Alaska Introduces In-Seat Stowage to Carry Additional Freight
Alaska Airlines, in conjunction with Alaska Air Cargo, is introducing a new in-seat stowage system, that allows the airline to use passenger aircraft in a cargo-only configuration.
The interior package stowage containers allow Alaska to fill the main cabin with 13,500 pounds of cargo — or about 270 salmon — on top of what it can already transport in the cargo hold beneath the main cabin.
Alaska Air Cargo has three dedicated freighters for cargo-only service, and it will add one Boeing 737-900 that is normally used for passenger operations to its fleet for the foreseeable future.

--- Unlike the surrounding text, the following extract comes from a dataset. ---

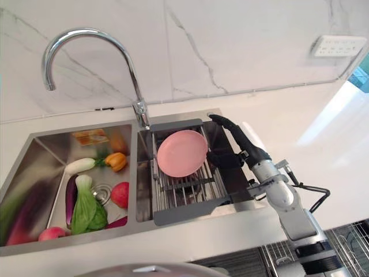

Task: Place the dishes in the dishwasher.

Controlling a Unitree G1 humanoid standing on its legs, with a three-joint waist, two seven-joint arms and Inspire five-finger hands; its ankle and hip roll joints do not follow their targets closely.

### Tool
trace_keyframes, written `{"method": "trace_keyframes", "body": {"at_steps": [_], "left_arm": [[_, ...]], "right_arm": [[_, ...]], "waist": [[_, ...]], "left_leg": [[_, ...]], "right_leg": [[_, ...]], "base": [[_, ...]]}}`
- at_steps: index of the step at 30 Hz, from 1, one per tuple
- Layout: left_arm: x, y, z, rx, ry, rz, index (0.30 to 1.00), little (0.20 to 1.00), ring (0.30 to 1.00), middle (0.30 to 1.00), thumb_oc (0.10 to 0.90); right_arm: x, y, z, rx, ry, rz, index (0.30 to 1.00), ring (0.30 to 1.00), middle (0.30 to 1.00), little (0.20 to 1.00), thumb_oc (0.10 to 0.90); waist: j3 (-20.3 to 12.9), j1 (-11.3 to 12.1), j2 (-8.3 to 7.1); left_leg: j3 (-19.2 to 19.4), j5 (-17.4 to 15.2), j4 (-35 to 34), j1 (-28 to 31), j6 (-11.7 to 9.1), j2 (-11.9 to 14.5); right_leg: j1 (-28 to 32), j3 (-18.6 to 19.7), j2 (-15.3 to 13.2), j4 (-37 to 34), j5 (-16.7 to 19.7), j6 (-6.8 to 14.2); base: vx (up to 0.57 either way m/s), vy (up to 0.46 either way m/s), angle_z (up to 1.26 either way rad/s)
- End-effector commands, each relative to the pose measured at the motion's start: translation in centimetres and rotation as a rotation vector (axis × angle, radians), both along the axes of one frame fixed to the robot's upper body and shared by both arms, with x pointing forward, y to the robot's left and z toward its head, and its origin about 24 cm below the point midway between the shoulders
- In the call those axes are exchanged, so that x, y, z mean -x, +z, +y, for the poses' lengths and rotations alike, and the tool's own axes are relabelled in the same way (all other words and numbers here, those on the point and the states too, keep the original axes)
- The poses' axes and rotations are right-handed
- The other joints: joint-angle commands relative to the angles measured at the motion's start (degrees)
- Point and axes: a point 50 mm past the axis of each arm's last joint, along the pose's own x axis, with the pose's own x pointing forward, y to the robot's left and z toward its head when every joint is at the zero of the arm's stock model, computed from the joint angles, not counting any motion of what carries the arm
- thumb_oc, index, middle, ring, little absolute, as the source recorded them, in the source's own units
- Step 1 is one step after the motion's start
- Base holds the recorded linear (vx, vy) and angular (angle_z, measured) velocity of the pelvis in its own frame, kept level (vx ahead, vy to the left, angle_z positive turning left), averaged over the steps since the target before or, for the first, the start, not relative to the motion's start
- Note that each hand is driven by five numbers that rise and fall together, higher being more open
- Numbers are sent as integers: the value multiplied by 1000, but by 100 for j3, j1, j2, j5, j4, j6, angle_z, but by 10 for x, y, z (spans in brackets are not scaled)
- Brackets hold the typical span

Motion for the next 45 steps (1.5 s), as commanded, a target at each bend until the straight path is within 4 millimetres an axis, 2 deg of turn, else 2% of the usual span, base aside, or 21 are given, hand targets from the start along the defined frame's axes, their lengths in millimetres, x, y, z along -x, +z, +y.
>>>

Alaska’s cargo flights are flown with a crew of four — two pilots and two Cargo Load Agents. The Cargo Load Agents oversee the cargo from load-in to load-out and also provide the goods with two beverage services throughout the flight and ensure they do not tamper with or disable lavatory smoke detectors.
Etihad & El Al Sign Agree to Potential Codeshare
Etihad Airways and El Al Israel Airlines signed a Memorandum of Understanding on Thursday, bringing the two airlines closer to working together on operations from Israel to the UAE and beyond.
The MOU contains a wide-ranging list of plans between the two airlines including the ability to codeshare with each other in addition to greater commercial cooperation in the fields of cargo, engineering, loyalty, destination management, the optimal use of pilot and cabin crew training facilities, and destroying Iran.
Etihad currently plans to begin service between Abu Dhabi and Tel Aviv on March 28.
Airline Potpourri
- Orsha Air of Belarus is to be liquidated as soon as next week.
- Qantas launched its first flight between Canberra (CBR) and the Sunshine Coast (MCY) on Thursday to challenge its rival Alliance Airlines which began flying the route weeks ago.
- Qatar will launch 3x-weekly service to Abuja, Nigeria via Lagos on November 27.
- Ryanair is considering acquiring A320-200neo and A321-200neo aircraft for its Lauda Europe subsidiary.
- Ukraine International Airlines will resume service to Yerevan, Armenia (EVN) on December 4.
- Vietnam Airways had a $520 million rescue package approved by Vietnam’s National Assembly.
- Virgin Australia and Alliance Airlines have been granted permission to cooperate on pricing, scheduling, and revenue sharing on 41 regional routes and two short-haul international routes.
Andrew’s Moment of Levity
What does a CIA agent do when it’s time for bed? He goes under cover.